Ammesso che per voi il "mondo si è rotto in mille pezzi di puzzle, evviva le bisogna ricomporlo" sia una trama. Interessanti la tecnologia e i meccanismi vagamente steampunk che animano il piccolo pianeta dove le case diventano gigantesche teiere e i grattacieli sono enormi stivaloni metallici che si inerpicano su per il cielo abitati da omini simili a folletti.

Voto

Oh, my God. Io non assegno voti. Se lo volete invece, tiro le conclusioni: TTBS è un puzzle game, di stampo decisamente casual game, decente, di breve durata, adatto alla pausa pranzo in ufficio, o a sfogare la voglia di gioco in attesa di qualcosa di più profondo ed impegnativo.
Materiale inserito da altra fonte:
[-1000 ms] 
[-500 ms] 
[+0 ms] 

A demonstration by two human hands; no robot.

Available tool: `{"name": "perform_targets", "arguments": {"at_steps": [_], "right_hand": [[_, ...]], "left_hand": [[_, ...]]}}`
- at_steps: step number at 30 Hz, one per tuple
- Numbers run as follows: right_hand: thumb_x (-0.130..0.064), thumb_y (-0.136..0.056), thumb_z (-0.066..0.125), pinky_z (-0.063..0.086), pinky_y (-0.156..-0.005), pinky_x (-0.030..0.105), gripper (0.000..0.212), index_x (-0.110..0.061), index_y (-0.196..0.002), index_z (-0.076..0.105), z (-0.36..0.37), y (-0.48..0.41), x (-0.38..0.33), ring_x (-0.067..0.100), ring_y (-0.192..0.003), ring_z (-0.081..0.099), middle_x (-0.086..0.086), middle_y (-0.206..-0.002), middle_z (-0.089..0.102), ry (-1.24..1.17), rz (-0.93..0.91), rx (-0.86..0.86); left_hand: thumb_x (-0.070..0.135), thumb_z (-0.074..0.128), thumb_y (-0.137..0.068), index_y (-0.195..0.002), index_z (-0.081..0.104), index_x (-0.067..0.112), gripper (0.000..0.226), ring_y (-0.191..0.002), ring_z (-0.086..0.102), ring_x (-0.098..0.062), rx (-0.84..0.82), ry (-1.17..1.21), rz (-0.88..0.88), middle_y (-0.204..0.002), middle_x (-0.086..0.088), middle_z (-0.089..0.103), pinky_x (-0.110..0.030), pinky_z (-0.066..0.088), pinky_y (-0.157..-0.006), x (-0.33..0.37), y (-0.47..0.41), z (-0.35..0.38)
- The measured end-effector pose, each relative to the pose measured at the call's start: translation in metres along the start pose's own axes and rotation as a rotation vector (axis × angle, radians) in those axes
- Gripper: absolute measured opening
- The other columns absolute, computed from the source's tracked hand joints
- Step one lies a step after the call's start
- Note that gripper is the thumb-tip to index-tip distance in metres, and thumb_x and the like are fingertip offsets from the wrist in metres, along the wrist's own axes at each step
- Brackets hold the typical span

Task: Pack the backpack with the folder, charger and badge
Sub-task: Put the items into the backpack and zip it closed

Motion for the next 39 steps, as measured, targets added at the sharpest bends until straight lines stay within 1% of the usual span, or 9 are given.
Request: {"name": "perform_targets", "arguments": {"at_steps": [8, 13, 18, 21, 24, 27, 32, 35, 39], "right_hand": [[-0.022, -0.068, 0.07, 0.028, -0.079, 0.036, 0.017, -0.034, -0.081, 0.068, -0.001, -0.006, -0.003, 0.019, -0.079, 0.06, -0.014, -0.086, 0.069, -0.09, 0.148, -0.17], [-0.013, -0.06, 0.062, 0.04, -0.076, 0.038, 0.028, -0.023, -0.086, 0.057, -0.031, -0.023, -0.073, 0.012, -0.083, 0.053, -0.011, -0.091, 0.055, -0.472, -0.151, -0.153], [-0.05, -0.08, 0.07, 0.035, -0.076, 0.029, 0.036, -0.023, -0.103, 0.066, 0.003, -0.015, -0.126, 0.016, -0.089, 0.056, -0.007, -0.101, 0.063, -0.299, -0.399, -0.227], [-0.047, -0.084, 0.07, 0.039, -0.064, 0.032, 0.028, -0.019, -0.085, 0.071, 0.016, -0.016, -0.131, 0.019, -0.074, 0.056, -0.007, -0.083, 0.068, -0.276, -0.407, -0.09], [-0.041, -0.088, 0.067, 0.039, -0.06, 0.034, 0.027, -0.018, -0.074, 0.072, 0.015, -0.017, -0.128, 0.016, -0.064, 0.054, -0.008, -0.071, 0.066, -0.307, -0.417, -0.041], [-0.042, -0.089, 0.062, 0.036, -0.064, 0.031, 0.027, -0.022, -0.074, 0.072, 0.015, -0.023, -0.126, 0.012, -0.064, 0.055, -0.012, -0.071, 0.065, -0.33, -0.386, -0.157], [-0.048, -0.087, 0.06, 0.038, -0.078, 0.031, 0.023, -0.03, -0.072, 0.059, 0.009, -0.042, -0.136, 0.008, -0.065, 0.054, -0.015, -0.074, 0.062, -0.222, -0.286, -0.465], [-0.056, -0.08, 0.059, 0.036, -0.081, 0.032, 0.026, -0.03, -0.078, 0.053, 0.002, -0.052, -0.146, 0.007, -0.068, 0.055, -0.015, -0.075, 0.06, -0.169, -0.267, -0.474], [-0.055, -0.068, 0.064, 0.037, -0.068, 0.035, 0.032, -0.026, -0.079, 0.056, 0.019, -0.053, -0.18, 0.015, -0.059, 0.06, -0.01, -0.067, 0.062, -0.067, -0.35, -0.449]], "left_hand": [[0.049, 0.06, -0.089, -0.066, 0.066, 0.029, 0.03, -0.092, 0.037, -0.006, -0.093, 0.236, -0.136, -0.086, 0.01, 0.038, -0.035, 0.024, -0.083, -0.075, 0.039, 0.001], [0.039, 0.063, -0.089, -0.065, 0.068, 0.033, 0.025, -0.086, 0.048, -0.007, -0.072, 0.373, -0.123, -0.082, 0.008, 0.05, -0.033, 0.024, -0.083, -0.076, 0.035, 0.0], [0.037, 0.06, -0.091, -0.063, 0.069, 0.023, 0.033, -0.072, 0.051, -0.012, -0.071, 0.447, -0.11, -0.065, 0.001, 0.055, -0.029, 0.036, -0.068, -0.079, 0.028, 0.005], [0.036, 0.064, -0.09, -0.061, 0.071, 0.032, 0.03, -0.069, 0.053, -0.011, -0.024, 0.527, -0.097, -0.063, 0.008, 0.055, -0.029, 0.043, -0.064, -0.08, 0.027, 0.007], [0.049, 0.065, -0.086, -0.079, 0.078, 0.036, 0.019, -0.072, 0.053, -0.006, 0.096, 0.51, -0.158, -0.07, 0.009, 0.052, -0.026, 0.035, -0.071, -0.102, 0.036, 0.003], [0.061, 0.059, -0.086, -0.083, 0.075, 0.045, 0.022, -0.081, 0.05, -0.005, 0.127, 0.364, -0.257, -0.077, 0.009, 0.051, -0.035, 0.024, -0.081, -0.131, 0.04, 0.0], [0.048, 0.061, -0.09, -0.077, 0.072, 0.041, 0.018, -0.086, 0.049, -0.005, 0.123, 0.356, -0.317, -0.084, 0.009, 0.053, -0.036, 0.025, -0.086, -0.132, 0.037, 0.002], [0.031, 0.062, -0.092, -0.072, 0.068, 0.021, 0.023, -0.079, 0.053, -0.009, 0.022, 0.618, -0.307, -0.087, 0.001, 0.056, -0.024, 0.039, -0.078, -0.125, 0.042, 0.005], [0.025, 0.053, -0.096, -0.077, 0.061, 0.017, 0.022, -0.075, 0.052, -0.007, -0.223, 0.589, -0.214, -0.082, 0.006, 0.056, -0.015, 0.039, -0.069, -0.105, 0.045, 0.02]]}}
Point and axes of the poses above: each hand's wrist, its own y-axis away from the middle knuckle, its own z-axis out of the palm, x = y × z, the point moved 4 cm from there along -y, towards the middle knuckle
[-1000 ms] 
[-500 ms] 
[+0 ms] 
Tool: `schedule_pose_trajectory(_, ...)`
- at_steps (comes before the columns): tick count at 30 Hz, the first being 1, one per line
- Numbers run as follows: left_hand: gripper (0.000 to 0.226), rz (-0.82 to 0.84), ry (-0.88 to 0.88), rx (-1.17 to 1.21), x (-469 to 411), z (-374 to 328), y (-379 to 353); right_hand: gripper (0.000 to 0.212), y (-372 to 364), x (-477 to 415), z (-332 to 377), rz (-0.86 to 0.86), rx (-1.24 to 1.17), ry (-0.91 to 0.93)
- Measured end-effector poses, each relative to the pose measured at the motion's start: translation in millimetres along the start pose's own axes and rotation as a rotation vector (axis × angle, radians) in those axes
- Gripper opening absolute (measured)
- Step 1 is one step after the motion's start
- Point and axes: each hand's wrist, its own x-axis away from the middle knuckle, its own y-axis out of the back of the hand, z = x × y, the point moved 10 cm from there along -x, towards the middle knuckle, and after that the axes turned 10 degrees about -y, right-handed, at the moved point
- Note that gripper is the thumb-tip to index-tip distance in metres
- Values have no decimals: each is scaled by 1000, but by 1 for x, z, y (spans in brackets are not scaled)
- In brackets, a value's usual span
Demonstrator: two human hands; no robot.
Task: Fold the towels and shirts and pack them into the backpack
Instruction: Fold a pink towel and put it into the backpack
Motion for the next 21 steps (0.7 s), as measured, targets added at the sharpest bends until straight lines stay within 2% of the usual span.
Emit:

Soprattutto chi non sopporta imbattersi negli hidden objects e in qualche inevitabile hotspot meno evidente, non dovrebbe accostarsi a TTBS, così come chi ama scervellarsi con i rompicapo (a meno che non siate al di sotto dei 12 anni).

Colibri Games tuttavia ne esce a testa alta, dimostrando di avere le carte per potere estrarre dal cappello qualcosa di più incisivo (magari un’avventura di ampio respiro), avendo sviluppato un prodotto ineccepibile sotto il punto di vista della presentazione e della presenza sul mercato.